Filhos de Sangue
A ficção científica se caracteriza pela extrapolação de conceitos, idéias ou tendências da ciência e tecnologia e seus desdobramentos na sociedade. Logo, é comum que os assuntos abordados nesse gênero se relacionem com viagens espaciais, vida extraterrestre, novas tecnologias, novos tipos de sistemas políticos e que se passem no futuro. O conto “Os Hospedeiros”, da autora estadunidense Octavia E. Butler, publicado pela primeira vez em 1984, utiliza desses elementos da ficção científica e vai além, utilizando inversão de papéis de gênero, os quais normalmente são atribuídos aos sujeitos, pela sociedade; as questões como maternidade e patriarcado sofrem essa inversão no conto.
A história se passa em um futuro no qual um grupo de humanos, fugindo de conflitos com membros da própria espécie, abandonaram a Terra e passaram a viver num planeta habitado por seres denominados Tlic, dotados de inteligência assim comos os humanos. Após conflitos entre as duas espécies elas selam um acordo que garantiria a sobrevivência das duas formas de vida: os humanos viveriam em um território independente chamado de “Reserva”, protegido pelos Tlic, e teriam acesso a alimentos que proporcionariam uma maior longevidade da vida humana. Em troca, alguns seres humanos deveriam servir como incubadoras para os ovos dos Tlic, permitindo a perpetuação da espécie.
Nesse conto é o destino de um garoto, Gan, servir a esse propósito, que lhe foi atribuído desde o nascimento pela Tlic Fêmea T’Gatoi. Gan sempre aceitou esse destino e parecia indiferente ao fato de ser o um hospedeiro até os eventos do que ele descreve ser sua última noite de infância: ao presenciar o “nascimento” de uma ninhada de Tlics o jovem toma conhecimento do que realmente significa ser um hospedeiro e do que o aguarda. A partir desse momento o jovem passa a questionar sua liberdade e a relação entre humanos e Tlics, em especial sua relação com T’Gatoi.
Com uma narrativa em que o sentido da história é construído aos poucos, são apresentadas as relações de poder e o papel social atribuído a alguns seres humanos enquanto hospedeiros, contrastando com o modo de vida na Terra. Os homens, por exemplo, normalmente são os escolhidos para incubar os ovos e enfrentar alguns dilemas que antes, na Terra, eram relacionados ao sexo biológico feminino, como a pressão em ceder o corpo para a perpetuação da espécie.
O questionamento se a relação entre a raça humana, enquanto incubadora, e os Tlic era, de fato, uma escolha ou uma relação de poder, se faz presente no conto com as interações entre Gan, sua família e T’Gatoi.

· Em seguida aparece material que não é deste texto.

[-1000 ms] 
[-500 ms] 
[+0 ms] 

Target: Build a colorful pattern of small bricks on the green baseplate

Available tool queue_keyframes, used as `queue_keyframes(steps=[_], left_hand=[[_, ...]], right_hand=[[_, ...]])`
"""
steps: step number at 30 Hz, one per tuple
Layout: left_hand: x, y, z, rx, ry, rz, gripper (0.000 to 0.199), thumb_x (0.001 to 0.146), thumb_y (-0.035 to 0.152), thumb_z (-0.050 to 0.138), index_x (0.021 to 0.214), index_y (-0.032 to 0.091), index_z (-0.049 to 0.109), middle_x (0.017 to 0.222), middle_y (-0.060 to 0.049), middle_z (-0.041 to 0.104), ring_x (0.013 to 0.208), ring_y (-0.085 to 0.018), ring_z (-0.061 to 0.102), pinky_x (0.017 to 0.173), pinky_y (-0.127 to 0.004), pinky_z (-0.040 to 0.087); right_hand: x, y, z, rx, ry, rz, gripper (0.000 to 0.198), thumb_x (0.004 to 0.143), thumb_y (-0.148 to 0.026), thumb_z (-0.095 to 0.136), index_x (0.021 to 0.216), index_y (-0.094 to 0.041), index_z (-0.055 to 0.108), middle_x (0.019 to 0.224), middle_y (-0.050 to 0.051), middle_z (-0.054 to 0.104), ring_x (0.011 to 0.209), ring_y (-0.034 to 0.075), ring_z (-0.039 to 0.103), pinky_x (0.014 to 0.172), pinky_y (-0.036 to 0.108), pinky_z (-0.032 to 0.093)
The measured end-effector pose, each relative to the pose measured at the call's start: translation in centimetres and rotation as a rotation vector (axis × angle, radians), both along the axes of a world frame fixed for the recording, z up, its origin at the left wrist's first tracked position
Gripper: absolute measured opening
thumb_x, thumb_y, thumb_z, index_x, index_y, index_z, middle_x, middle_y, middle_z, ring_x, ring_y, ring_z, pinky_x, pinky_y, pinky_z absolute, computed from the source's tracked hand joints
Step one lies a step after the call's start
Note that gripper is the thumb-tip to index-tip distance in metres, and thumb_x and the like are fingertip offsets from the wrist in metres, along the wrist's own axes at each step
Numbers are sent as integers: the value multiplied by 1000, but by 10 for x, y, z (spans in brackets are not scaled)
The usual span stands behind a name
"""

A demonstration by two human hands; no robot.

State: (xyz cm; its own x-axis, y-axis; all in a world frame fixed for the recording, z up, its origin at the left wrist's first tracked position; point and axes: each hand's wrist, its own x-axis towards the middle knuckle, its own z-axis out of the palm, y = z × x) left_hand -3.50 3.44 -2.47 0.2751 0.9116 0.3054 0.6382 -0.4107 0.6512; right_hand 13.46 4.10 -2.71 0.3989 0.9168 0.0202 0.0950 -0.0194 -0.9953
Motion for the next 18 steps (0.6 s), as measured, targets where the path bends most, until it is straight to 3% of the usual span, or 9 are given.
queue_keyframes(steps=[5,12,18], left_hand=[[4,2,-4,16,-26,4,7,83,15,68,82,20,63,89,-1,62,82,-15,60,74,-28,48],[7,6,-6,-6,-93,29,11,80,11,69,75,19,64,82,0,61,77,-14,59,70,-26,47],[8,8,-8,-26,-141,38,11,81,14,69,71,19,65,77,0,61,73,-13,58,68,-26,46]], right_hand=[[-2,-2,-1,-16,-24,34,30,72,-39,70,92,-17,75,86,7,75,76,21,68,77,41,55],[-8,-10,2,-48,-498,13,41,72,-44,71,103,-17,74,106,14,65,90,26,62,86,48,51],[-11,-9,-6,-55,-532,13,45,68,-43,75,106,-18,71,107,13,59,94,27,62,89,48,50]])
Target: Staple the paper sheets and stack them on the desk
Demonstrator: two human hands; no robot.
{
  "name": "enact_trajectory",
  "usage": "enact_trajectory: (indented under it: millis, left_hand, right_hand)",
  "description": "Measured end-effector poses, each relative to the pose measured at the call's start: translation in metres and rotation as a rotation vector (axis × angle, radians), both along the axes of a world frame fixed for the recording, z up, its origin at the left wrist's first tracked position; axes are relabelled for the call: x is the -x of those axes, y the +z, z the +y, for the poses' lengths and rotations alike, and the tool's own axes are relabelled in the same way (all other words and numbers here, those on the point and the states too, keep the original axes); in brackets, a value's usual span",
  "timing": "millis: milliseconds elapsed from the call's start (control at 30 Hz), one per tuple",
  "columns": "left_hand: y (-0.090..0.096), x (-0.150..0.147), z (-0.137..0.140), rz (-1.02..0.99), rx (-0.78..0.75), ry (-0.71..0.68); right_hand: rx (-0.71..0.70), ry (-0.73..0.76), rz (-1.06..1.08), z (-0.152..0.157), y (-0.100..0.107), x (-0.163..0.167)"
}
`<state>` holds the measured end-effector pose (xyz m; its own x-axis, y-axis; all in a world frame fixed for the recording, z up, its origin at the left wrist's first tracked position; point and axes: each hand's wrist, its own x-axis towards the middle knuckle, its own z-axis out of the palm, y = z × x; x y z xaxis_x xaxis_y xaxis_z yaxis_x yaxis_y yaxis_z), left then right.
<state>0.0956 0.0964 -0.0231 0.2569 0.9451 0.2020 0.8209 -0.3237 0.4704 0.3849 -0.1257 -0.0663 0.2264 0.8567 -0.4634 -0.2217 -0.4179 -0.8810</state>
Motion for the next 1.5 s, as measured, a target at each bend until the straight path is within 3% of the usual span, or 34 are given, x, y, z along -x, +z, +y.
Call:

Em alguns diálogos a mãe de Gan apresenta certo desconforto passivo com as posições tomadas por T’Gatoi e gera desconfiança sobre essa relação entre espécies ser diplomática.
Quando Gan se posiciona contrário a ser um hospedeiro, a alienígena prontamente utiliza da familiaridade para persuadi-lo. Ainda encontrando certa resistência por parte do jovem, T’Gatoi se torna mais agressiva ao manipular seus sentimentos, deixando claro que, se a recusa continuasse, ela usaria a irmã dele para cumprir seu objetivo. Por fim o homem, com medo de perdê-la e para proteger sua família, acaba cedendo.
Octavia E. Butler inova neste gênero de exploração espacial ao abordar que os seres humanos não são mais colonizadores de outros planetas, mas sim refugiados que dependem de outros seres para sobreviver, mostrando uma convivência de protocooperação entre duas espécies. Mas ao longo do conto é possível notar que a relação não se dá entre partes iguais: seres humanos têm o dever de constituir família para que existam hospedeiros suficientes para os Tlic e não devem possuir armas de fogo para que não ocorram conflitos.